Seluruh nash-nash ini dan yang semisalnya di dalam Al Quranul Karim maupun
sunnah yang suci sebagai penjelasan bagi orang-orang yang Allah bukakan
penglihatannya dan terangkan hatinya serta lapangkan dadanya tentang betapa
pentingnya doa dan begitu tinggi kedudukannya dalam aqidah al Islamiyah.
Dengan tingginya kedudukan doa dalam aqidah al Islamiyah, maka Allah mengancam
orang-orang yang tidak tunduk padaNya dengan doa.
Allah berfirman, "Sesungguhnya orang-orang yang menyombongkan diri dari
beribadah kepadaKu akan masuk neraka Jahannam dalam keadaan hina dina."
(QS Al Mu'min: 60). Jadi sikap sombong dari berdoa kepada Allah dan
menyelewengkan doa kepada selain Allah adalah bentuk kemaksiatan yang besar
terhadapNya dan sebagai bentuk pembangkangan serta pendustaan terhadap
nabi-nabiNya dan Rasul-RasulNya dimana telah sepakat risalah dan dakwah mereka
menyeru kepada wajibnya mengesakan Allah dalam hal ibadah dan yang paling
besarnya di antara ibadah itu adalah doa.
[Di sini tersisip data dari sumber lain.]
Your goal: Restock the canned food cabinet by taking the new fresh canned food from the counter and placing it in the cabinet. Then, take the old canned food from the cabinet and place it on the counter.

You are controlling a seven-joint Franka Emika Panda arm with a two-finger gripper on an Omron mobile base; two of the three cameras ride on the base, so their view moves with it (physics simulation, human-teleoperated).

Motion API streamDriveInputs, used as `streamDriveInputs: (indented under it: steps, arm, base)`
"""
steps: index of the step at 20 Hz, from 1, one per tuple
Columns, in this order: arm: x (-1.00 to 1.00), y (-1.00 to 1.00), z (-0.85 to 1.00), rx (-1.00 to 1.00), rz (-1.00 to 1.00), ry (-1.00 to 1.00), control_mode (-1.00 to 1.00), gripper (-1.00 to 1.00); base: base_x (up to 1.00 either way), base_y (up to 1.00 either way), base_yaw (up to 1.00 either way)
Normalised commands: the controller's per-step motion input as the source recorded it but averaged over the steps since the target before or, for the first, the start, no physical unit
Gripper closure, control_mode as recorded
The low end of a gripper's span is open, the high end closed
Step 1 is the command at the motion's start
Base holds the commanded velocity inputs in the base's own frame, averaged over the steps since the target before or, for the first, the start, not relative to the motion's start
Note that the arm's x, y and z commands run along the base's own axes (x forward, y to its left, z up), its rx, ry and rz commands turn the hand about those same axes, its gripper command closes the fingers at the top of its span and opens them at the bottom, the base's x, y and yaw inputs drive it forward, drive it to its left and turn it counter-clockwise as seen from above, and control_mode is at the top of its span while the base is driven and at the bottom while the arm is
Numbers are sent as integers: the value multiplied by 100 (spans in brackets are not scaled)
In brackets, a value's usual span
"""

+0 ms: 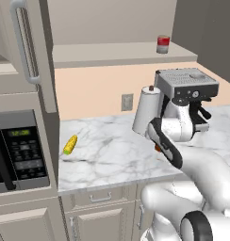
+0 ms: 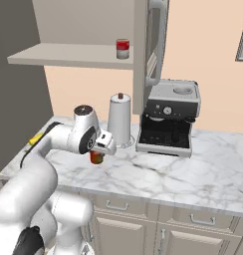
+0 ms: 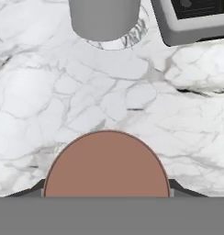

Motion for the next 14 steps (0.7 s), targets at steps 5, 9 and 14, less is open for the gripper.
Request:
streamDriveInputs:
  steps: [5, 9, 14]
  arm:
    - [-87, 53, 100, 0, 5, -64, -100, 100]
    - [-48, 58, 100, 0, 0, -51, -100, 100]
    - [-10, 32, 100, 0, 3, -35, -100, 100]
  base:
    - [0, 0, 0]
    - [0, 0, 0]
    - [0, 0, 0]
Sebagaimana halnya ibadah-ibadah lain memiliki cara dan etika, maka berdoapun
demikian tak lepas dari itu, sebab kita mesti pahami bahwa agama itu adalah
kita tidak beribadah kecuali hanya kepada Allah dan kita tidak beribadah kepada
Allah kecuali dengan apa yang telah disyariatkan olehNya dan oleh RasulNya Shalallahu
‘alaihi wassalam, sebagai contoh misalnya suatu ketika Rasulullah berwudlu,
kemudian setelah selesai darinya beliau mengatakan, "Ini adalah wudluku
dan wudlu para nabi sebelumku, barangsiapa menambahi atau bahkan mengurangi
maka ia telah berbuat jahat dan zholim."
Contoh lainnya saat Rasulullah mengatakan, "Sholatlah kalian seperti
kalian telah melihat aku sholat." Demikian pula dengan pernyataan beliau,
"Barangsiapa yang melakukan suatu amalan yang tidak ada contohnya dari
kami maka akan tertolak." Dan begitu banyak contoh-contoh lainnya dalam
hal ini. Maka Allah Subhanahu wa Ta’ala jelaskan etika berdoa itu dalam
firmanNya, "Berdoalah kepada Tuhanmu dengan rendah diri dan suara yang
lembut, sesungguhnya Allah tidak menyukai orang-orang yang melampaui
batas." (QS Al A'raaf: 55).
Para pembaca -semoga dirahmati Allah-, betapa besar karunia dan kasih sayang
Allah kepada makhlukNya, menjaga, memelihara, Maha Melihat, dan Maha Mendengar,
sungguh benar apa yang dikatakan dalam sebuah syair:
Allah akan marah jika engkau tinggalkan meminta padaNya
Sedang Bani Adam jika dipinta akan marah.
Sudah semestinya memang kita selaku hambaNya yang fakir untuk meminta kepada
Dzat Yang Maha Kaya lagi Maha Pemurah, segala urusan hanyalah milik Allah dan
akan dikembalikan kepadaNya. Allah berfirman, "KepunyaanNyalah kerajaan
langit-langit dan bumi. Dan kepada Allahlah dikembalikan segala urusan." (QS
Al Hadid: 5).
Wallahu a'lam bishshowab wal ilmu indallah.